Préparer mentalement les Français à la guerre

De retour en France, les citoyens de plus en plus agités face au contexte international partagent le sentiment que les autorités cherchent à préparer mentalement les Français à un futur conflit armé et soulignent le caractère inédit de la situation. Blanche était avec sa mère quand elle a pris connaissance du discours du général Mandon dans lequel il a appelé le pays à «accepter» de «perdre ses enfants». «On a cru dans un premier temps qu’il évoquait une potentielle mobilisation des civils, alors ma mère m’a dit : “On va cacher ton frère et partir dans un autre pays, loin”», raconte la jeune femme de 26 ans. Même lorsqu’elle a compris que le chef d’état-major ne parlait que des militaires, Blanche restait tout aussi inquiète. «C’est la première fois que les autorités sont amenées à nous parler de la guerre. On n’a pas l’habitude que ce type de discours vienne de chez nous», explique-t-elle. La Parisienne note par ailleurs que le budget des Armées a encore augmenté. «L’État ne prendrait pas toutes ces initiatives s’il n’y avait pas un risque qu’une guerre éclate», conclut-elle.

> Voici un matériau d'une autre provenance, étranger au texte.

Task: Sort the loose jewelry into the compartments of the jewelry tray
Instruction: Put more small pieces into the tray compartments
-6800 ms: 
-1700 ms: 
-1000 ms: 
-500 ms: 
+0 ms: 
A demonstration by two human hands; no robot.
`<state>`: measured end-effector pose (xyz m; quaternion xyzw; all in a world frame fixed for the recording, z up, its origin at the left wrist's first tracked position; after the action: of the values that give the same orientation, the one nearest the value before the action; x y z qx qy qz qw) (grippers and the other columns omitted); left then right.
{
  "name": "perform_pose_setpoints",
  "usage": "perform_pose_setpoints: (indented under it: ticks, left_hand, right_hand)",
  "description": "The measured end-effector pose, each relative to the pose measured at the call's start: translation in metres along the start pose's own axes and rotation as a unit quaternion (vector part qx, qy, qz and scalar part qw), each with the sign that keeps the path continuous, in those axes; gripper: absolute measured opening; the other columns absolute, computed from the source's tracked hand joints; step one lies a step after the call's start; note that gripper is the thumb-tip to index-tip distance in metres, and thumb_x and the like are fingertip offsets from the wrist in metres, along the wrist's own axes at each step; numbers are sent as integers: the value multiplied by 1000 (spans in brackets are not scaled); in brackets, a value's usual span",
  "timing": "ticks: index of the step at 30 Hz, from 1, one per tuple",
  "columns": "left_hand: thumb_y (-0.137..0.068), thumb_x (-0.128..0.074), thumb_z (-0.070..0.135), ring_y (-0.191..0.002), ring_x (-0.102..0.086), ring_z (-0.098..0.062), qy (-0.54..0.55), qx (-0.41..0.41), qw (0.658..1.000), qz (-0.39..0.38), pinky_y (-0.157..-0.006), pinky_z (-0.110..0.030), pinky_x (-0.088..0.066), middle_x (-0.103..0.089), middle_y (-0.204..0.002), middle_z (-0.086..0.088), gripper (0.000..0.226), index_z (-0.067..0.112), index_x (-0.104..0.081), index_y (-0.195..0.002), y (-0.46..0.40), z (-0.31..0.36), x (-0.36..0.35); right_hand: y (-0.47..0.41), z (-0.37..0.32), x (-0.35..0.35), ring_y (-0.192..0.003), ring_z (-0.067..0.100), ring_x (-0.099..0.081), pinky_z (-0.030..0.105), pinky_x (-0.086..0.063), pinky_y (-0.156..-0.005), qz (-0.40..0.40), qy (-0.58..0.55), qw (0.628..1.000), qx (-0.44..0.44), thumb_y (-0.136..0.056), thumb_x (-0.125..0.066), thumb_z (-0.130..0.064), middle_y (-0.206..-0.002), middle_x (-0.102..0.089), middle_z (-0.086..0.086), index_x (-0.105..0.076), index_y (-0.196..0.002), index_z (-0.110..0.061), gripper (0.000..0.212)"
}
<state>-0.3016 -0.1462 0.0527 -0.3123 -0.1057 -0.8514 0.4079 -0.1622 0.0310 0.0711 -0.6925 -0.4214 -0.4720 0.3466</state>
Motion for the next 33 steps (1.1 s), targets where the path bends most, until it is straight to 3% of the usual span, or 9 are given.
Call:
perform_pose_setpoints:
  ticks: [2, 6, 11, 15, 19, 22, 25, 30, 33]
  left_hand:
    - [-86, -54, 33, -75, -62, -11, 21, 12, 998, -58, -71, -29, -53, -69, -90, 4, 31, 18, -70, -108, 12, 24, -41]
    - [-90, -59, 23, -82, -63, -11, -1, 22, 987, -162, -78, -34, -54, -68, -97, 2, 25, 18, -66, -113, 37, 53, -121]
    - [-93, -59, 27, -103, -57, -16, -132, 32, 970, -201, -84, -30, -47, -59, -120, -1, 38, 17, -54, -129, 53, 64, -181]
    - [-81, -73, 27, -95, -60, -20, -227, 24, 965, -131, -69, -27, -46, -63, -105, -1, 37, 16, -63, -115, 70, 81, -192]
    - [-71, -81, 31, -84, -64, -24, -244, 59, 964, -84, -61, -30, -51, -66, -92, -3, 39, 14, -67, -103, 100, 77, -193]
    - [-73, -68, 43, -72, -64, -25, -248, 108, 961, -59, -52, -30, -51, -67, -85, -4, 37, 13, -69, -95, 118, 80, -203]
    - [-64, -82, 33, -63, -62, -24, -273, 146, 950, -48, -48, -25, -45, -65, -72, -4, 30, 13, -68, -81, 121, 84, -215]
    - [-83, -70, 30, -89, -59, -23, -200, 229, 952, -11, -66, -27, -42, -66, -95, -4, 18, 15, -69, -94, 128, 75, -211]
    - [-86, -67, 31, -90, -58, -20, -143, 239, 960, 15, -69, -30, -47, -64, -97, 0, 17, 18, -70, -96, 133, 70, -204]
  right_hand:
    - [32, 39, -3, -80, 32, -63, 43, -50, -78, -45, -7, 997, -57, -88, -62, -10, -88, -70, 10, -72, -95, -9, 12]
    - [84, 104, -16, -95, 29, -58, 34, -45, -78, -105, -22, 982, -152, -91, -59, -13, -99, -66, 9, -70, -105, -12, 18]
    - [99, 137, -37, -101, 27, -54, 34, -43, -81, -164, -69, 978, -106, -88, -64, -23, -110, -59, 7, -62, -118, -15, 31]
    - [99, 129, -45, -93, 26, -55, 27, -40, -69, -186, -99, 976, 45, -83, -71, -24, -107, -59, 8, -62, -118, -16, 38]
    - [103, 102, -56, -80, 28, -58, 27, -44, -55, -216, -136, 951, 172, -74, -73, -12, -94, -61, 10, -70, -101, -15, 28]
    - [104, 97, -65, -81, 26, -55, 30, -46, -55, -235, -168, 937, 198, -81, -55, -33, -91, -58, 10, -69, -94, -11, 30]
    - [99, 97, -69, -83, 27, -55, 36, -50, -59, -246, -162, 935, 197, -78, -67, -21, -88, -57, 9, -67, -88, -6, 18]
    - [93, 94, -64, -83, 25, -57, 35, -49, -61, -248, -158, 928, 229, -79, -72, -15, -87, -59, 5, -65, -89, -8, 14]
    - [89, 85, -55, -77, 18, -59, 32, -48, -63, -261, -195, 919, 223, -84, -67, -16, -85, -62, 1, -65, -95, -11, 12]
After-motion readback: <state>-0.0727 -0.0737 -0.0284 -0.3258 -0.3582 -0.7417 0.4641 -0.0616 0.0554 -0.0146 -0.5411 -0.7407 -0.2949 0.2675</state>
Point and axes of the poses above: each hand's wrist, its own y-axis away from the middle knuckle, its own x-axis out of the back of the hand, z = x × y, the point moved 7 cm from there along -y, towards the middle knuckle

Si elle ne se dit pourtant pas de nature anxieuse, Blanche confie être régulièrement animée par la peur d’un déclenchement d’une «troisième Guerre mondiale» qui impliquerait plusieurs pays européens, dont la France. Elle affirme que cette angoisse impacte directement sa vie et ses projets. «Je me dis que si je veux voyager, je dois le faire maintenant parce que peut-être que je ne pourrais plus le faire bientôt. Si nous sommes en guerre, nous n’aurons plus la même qualité de vie, ça me pousse à vivre l’instant présent», expose-t-elle.

Une inquiétude légitime ?

Mais alors, cette inquiétude est-elle légitime ? Un cap a-t-il été franchi dans le conflit, ouvrant la voie à une escalade militaire ? Les propos de Vladimir Poutine sont-ils vraiment alarmistes ? Jean de Gliniasty, ancien ambassadeur à Moscou, tient à rassurer sur un point : «Il est peu sérieux d’imaginer des chars russes qui débouleraient sur les Champs-Élysées», principalement parce que la France est une puissance nucléaire. En revanche, le directeur de recherches à l’Iris reconnaît ne pas avoir entendu ce type de discours dans la bouche des autorités françaises «depuis la guerre froide ». Il observe, par ailleurs, une situation de tensions inédite alors que plusieurs pétroliers appartenant à la flotte fantôme russe ont été la cible d’explosions en mer Noire et au large du Sénégal ces derniers jours.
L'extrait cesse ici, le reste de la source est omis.